Yalnız kaldığımda bir yerlerde birinin beni düşündüğünü hayal edebilirim hep.
Terk edildiğimde özlendiğimi, o kişinin yaptığında pişman olduğunu hayal edebilirim.
Unutulduğumda ise hayal edecek hiçbir şey bulamam.
Sanki bu dünyada hiç var olmamışım gibi…
En kötüsü de beni unutan kişiye öfkelenmem söz konusu bile olamaz, çünkü o bunu bilerek yapmamıştır ki.”
Aslında yazarın bence burada demek istediği de aslında bir noktada bazen kendi içinde bulunduğu yalnızlık duygusunu sevebiliyor -ki bunu kitapta oldukça belli de ediyor- ama yaşlandıkça kendi zihninin oyunu içerisinde yavaş yavaş her şeyi unutacak olması onu asıl korkutan gerçek olduğunu bir nevi itiraf ediyor.

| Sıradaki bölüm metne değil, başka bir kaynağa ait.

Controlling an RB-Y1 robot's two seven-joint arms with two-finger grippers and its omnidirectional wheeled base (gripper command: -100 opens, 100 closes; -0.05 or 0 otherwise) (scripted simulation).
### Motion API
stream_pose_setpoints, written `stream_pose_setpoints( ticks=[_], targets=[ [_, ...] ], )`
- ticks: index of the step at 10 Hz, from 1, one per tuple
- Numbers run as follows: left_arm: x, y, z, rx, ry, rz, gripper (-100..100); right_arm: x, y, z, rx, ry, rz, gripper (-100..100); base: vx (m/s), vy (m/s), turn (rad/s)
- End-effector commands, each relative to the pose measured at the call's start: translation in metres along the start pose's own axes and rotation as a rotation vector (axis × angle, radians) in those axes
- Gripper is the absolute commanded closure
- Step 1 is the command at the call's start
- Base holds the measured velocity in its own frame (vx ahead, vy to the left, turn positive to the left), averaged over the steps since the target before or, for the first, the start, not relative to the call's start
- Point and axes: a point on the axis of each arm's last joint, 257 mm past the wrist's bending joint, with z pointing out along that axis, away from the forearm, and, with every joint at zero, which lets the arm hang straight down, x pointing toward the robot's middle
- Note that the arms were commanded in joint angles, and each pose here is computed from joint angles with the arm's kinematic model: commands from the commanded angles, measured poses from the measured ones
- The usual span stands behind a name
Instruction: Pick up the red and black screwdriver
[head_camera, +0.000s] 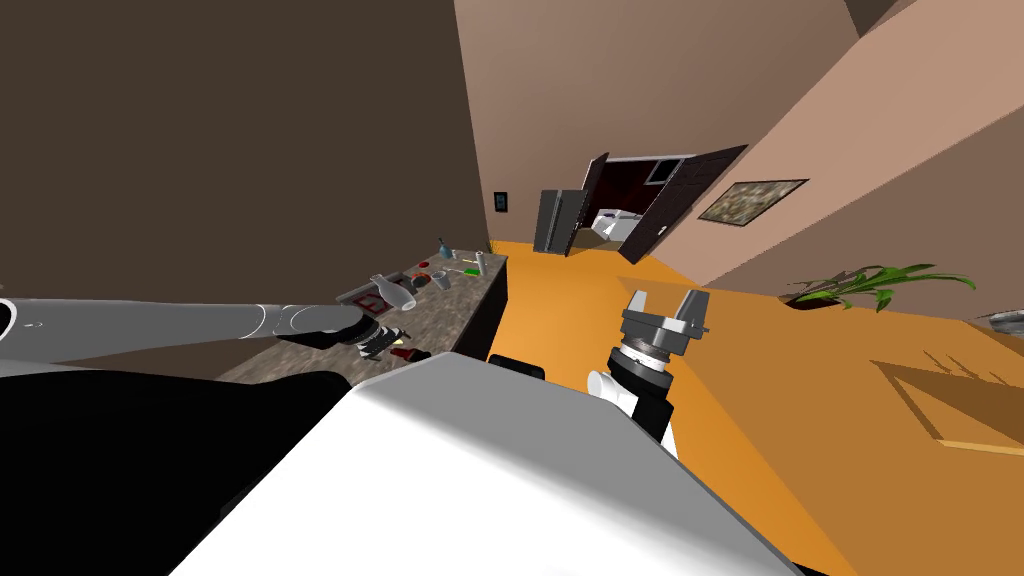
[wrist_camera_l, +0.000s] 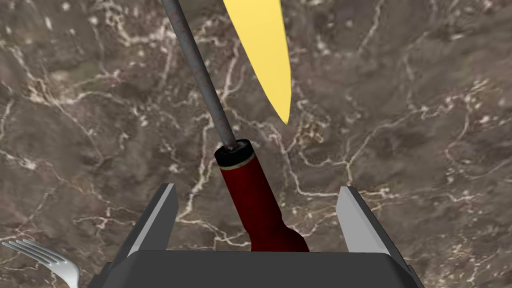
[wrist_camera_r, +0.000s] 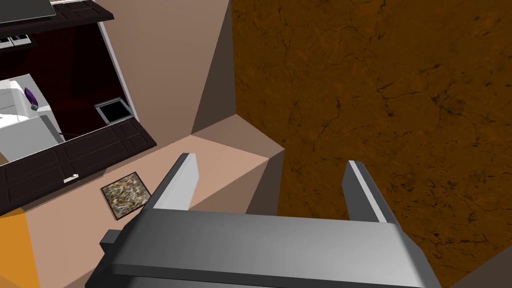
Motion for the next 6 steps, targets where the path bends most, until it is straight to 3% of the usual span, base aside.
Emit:
stream_pose_setpoints(
  ticks=[1,2,6],
  targets=[
    [0.000,0.000,0.000,0.000,0.000,0.000,0,0.000,0.000,0.000,0.000,0.000,0.000,0,0.000,0.000,0.000],
    [-0.003,-0.011,0.006,-0.001,0.003,-0.008,-100,0.000,0.000,0.000,0.000,0.000,0.000,0,0.026,-0.004,-0.065],
    [-0.008,-0.030,0.016,-0.002,0.009,-0.020,-100,0.000,0.000,0.000,0.000,0.000,0.000,0,0.032,-0.006,-0.037]
  ],
)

Bir üst alıntıda sanırım bunun bir kanıtı olabilir.
Eğer gerçek hayatta bir paragraf olacak olsam ve bu kitaptan bir alıntı seçmem gerekse sanırım bu kitabın bu paragrafını seçerdim.
🥀”İnsan bir türlü başkaları için o kadar da önemli ve ilginç olmadığını düşünemiyor.”
🥀”Kasvetli Pazar
Biliyorum çok acı çektiğim bir pazar günü öleceğim
İşte sen o zaman geleceksin, bende çoktan gitmiş olacağım…”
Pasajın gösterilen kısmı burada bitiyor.